Task instructions —
Take the data below and write it out exactly, except for the pictures.

Source material —
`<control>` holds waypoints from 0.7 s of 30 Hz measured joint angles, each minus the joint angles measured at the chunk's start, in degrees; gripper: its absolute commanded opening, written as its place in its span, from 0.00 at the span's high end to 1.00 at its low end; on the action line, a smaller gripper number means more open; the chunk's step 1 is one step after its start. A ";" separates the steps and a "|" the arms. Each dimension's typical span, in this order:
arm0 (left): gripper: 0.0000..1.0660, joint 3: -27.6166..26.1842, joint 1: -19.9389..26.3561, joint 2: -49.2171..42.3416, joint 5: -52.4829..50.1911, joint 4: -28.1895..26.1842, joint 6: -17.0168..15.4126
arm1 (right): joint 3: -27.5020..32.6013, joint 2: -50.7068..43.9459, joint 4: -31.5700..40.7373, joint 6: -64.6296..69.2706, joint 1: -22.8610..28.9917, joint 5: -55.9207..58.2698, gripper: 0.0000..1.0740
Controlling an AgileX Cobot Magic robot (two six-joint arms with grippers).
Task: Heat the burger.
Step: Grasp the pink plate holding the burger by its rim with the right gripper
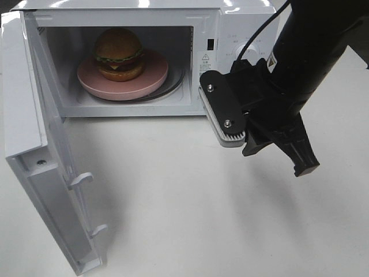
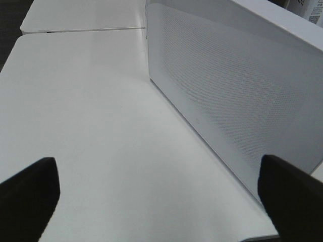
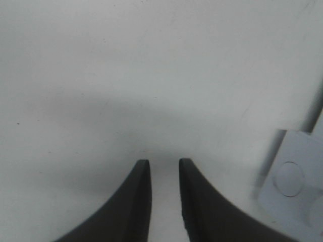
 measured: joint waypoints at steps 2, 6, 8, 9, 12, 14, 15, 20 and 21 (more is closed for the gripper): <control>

Result —
`<control>` holds waypoints from 0.7 s of 30 Hz measured joint angles, each minus the joint angles measured at the chunk's start, in degrees; gripper: its absolute commanded opening, written as its place in its span, from 0.00 at the span's high end to 1.00 at its low end; on the action line, a smaller gripper number means more open; the chunk's step 1 is one step after its start. A ";" separates the steps and a "|" the arms. Each dimension's typical span, in this order:
arm0 (left): gripper: 0.0000..1.0660, joint 3: -27.6166..26.1842, joint 1: -19.9389..26.3561, joint 2: -49.2171..42.3416, joint 5: -52.4829..50.1911, joint 4: -28.1895..26.1842, joint 6: -17.0168..15.4126
arm1 (right): joint 3: -27.5020..32.6013, joint 2: -50.7068..43.9459, joint 4: -31.5700..40.7373, joint 6: -64.6296..69.2706, joint 1: -22.8610..28.9917, joint 5: -55.9207..58.2698, gripper: 0.0000..1.0740
Controlling an AgileX Cobot Magic robot (two six-joint arms with grippers).
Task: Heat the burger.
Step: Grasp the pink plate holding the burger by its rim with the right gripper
 measured: joint waypoints at steps 2, 6, 8, 9, 12, 14, 15, 20 and 21 (more is closed for the gripper): <control>

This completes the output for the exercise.